Inácio de Azevedo (1526–1570) was a Portuguese Jesuit missionary. He is one of the Forty Martyrs of Brazil, beatified by Pope Pius IX in 1854.

Early life 
He was born Dom Inácio de Azevedo de Ataíde Abreu e Malafaia in the city of Porto, probably in the first quarter of the year 1526. His family was prominent in the Portuguese nobility of that era. His father, Dom Manuel de Azevedo, was heir to two ancient feudal properties in northern Portugal, the honras of Barbosa and Ataíde. His mother, Dona Francisca de Abreu, was a daughter of the celebrated Portuguese poet and navigator, João Gomes de Abreu. And one of his younger brothers, Dom Jerónimo de Azevedo, was captain-general of Portuguese Ceylon and viceroy of Portuguese India.

He was an illegitimate son, legitimated by a Royal decree on July 22, 1539, as Dom Inácio de Ataíde (a surname of his grandmother - who was heiress of the honra of Ataíde - that he didn't use after joining the Jesuits) and educated at the Portuguese court of King John III. At the age of 18 he became administrator of his family's estate. However, after attending the sermons and speeches of Jesuit priest Francisco Estrada he chose to follow a religious career that would make him renounce his possessions, including his rights to the Feudal lordships of his father, in the northern Portuguese province of Entre Douro e Minho.

Jesuit Priest, Visitor of Brazil 
In 1548 he made an irrevocable choice of religious life and entered the Society of Jesus where he was finally ordained in 1553. That same year he was nominated rector of the Jesuit college of Santo Antão, in Lisbon, an institution he would endow - 7 years later - with a sum of 600,000 reais. From the beginning of 1557 to February 1558 Azevedo was rector of the College of Arts in Coimbra and from 1560 to 1564 he was the dean of the Jesuit College of Saint Paul, in the city of Braga. On April 9, 1563, he made his four final vows - of poverty, obedience, chastity, and special obedience to the Pope - in Coimbra.

In the early 1560s, Azevedo was involved in the financing for the construction of the Roman College, a major project of the Jesuits for which funds were badly needed. Azevedo's father was a wealthy man, with a fortune estimated at 12,000 Portuguese cruzados.

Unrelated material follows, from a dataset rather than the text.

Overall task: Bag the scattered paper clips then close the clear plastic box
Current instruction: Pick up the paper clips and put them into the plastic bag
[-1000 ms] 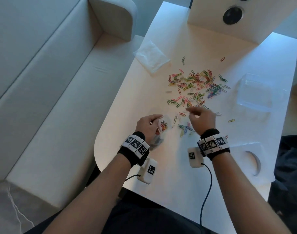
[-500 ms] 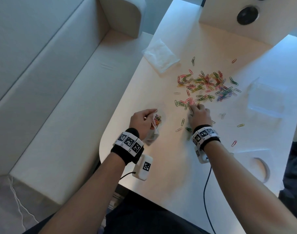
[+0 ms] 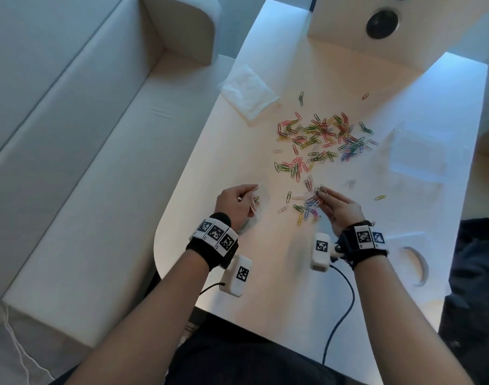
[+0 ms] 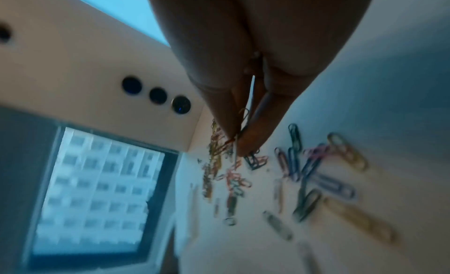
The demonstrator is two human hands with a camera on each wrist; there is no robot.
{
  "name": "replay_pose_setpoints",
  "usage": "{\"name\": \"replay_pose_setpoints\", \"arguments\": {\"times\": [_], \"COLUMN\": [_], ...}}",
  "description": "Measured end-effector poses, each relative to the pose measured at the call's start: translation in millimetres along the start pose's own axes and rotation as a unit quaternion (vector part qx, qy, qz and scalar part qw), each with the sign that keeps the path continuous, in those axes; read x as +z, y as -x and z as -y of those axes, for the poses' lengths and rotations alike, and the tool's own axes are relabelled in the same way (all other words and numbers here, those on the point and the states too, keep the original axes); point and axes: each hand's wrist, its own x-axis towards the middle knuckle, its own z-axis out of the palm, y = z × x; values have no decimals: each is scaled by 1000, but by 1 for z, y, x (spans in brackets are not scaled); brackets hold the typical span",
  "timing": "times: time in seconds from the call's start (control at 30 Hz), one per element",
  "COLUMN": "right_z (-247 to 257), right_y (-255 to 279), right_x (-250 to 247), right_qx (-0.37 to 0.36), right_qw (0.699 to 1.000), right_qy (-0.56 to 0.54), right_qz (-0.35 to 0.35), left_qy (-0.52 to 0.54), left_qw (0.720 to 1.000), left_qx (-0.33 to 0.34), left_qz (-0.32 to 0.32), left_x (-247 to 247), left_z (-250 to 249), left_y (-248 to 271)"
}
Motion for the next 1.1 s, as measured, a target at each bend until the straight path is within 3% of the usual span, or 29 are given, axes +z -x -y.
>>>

According to the Jesuit constitutions, Azevedo would have to renounce all the rights to his inheritance before taking the final vows. The Jesuit General, Francis Borgia, thus suggested that he postpone the vows until the death of his father, who was already 74 by the end of the 1550s. This would open the possibility of Azevedo receiving the full inheritance, and then dedicate the entire sum of 12,000 cruzados to the building of the Roman College. But Dom Manuel de Azevedo's health proved to be robust - and he only agreed to make a special bequest to his son of 1,500 cruzados, to be paid during a period of three years, after 1560. Of this sum, 900 cruzados would end up being dedicated to the Roman College.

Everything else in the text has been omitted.